Memory-Driven Self-Improvement for Decision Making with Large Language Models
Xue Yan, Zijing Ou, Mengyue Yang, Yan Song, Haifeng Zhang, Yingzhen Li, Jun Wang
TL;DR
This work tackles the challenge of adapting large language models (LLMs) to text-based sequential decision tasks with limited task-specific data by introducing a memory-driven self-improvement framework. It combines memory-based, non-parametric value estimation (Mem-Q) with memory-guided refinement of the LLM prior through an Expectation-Maximization (EM) procedure (Mem-EM), forming a bootstrapping loop where memory improves the LLM prior and the refined prior concentrates action search on high-quality candidates. The approach yields substantial gains on ALFWorld and Overcooked, achieving over 40% improvements in complex ALFWorld tasks and more than 75% gains on unseen tasks, while requiring only a few rounds of LLM fine-tuning. By leveraging retrieved, domain-specific experiences and a principled EM-based prior refinement, the framework delivers improved sample efficiency and robust generalization, offering a scalable route for memory-informed, language-grounded SDM without extensive fine-tuning.
Abstract
Large language models (LLMs) have emerged as effective action policies for sequential decision-making (SDM) tasks due to their extensive prior knowledge. However, this broad yet general knowledge is often insufficient for specific decision-making tasks with limited task-related data, making it challenging to efficiently adapt LLMs to specific SDM tasks.
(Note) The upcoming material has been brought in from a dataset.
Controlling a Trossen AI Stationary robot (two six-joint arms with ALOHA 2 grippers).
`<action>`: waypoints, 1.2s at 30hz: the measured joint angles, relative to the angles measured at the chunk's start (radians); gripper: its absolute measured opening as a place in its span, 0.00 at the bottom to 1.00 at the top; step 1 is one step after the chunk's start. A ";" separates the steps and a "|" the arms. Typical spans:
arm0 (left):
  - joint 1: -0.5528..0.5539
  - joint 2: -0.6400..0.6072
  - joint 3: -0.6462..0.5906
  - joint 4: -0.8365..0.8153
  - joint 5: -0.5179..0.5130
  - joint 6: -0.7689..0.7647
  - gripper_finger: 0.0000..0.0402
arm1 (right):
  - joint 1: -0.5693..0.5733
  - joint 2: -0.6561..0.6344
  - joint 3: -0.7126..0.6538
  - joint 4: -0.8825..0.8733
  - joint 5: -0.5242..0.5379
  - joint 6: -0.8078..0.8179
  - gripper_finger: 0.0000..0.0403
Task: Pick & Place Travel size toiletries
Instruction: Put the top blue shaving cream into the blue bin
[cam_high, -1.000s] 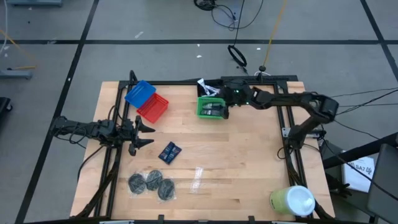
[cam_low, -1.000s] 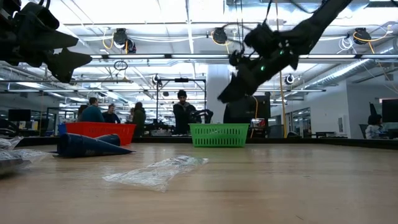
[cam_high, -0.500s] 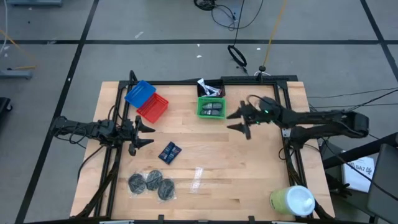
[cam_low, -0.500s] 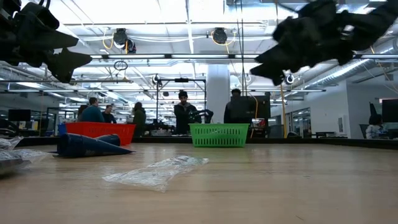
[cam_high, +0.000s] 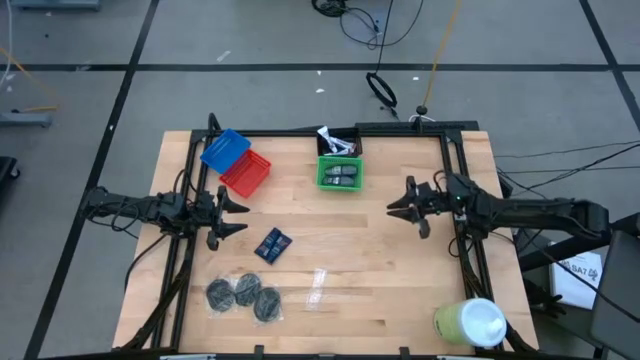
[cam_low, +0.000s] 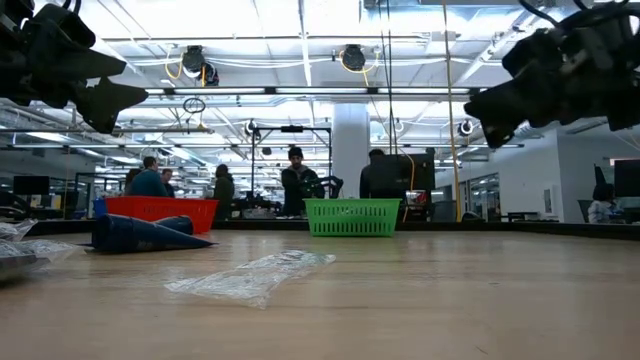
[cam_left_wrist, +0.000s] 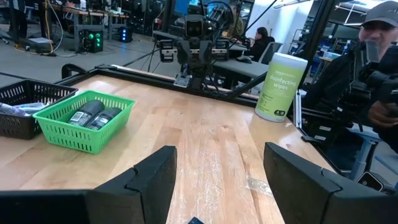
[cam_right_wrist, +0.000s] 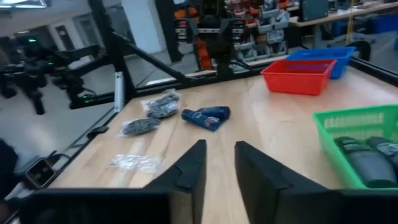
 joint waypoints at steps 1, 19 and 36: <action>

To address this challenge, we propose a memory-driven self-improvement framework that combines LLM general prior knowledge with a compact memory of domain-specific experiences. Memory retains past interactions and associated Q-values, thereby capturing decision-relevant knowledge that facilitates accurate value estimation and informs the LLM prior refinement. The refined LLM prior, in turn, generates higher-reward trajectories that further enrich memory, forming a natural self-improvement framework where memory and LLM prior mutually reinforce each other. Experiments show that our memory-driven approach significantly outperforms both traditional RL and LLM-based baselines, e.g., improving performance by over 40\% on in-distribution tasks and over 75\% when generalized to unseen tasks in ALFWorld.